Jones v. Hill

87 S.E. 755, 17 Ga. App. 151, 1915 Ga. App. LEXIS 298
CourtCourt of Appeals of Georgia
DecidedSeptember 22, 1915
Docket6144
StatusPublished
Cited by3 cases

This text of 87 S.E. 755 (Jones v. Hill) is published on Counsel Stack Legal Research, covering Court of Appeals of Georgia primary law. Counsel Stack provides free access to over 12 million legal documents including statutes, case law, regulations, and constitutions.

Bluebook
Jones v. Hill, 87 S.E. 755, 17 Ga. App. 151, 1915 Ga. App. LEXIS 298 (Ga. Ct.
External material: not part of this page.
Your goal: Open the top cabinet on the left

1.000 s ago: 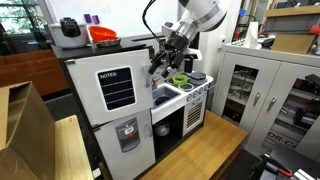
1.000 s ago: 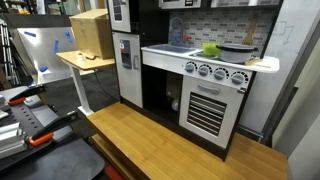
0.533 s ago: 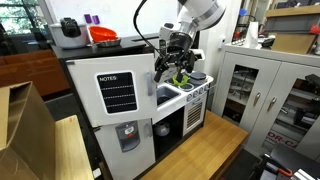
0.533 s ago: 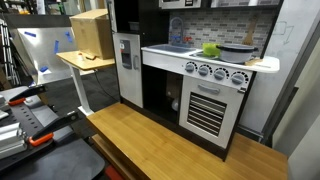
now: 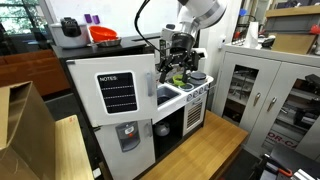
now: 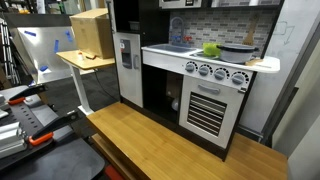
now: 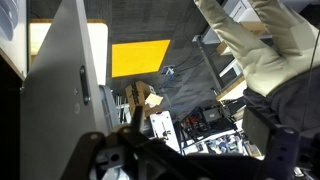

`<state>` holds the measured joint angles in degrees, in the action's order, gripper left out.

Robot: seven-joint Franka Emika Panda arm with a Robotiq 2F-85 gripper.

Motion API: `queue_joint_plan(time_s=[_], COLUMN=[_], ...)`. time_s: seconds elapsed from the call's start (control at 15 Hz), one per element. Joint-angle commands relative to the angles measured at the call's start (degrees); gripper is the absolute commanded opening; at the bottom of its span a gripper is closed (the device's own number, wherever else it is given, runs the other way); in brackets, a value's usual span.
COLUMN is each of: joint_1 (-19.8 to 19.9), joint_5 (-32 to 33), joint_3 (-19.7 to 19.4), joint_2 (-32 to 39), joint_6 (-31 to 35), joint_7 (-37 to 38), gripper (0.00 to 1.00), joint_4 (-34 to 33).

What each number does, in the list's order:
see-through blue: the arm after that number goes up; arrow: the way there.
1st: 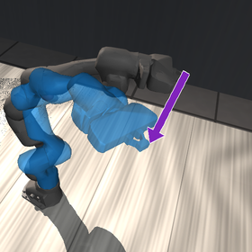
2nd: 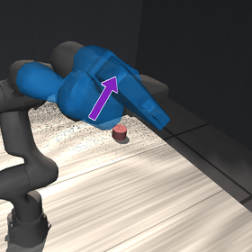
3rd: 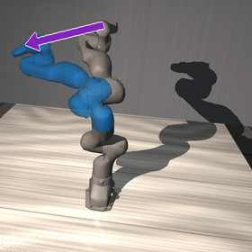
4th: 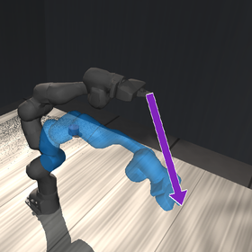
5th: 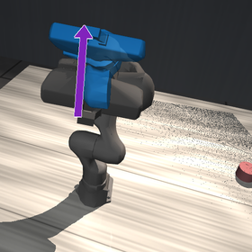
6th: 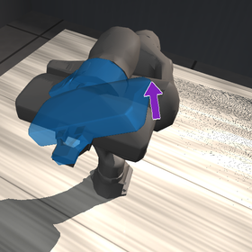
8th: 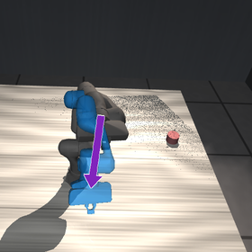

App. 1915).

Opinions

Russell, C. J.

R. M. Jones brought this suit against Benjamin H. Hill, one of the judges of the superior court of the Atlanta circuit, for the recovery of the penalty specified in the code (Civil Code, § 4860; Penal Code, § 1315), for refusing to grant him the writ of habeas corpus. The suit was amended, and, thereafter coming on to be heard on general demurrer, was dismissed on the ground that it did not set forth sufficient facts to constitute a cause of action. The plaintiff excepts to the dismissal of his suit for the penalty, and makes the contention that in performing the duty of granting the writ of habeas corpus, a judge acts only in a ministerial capacity.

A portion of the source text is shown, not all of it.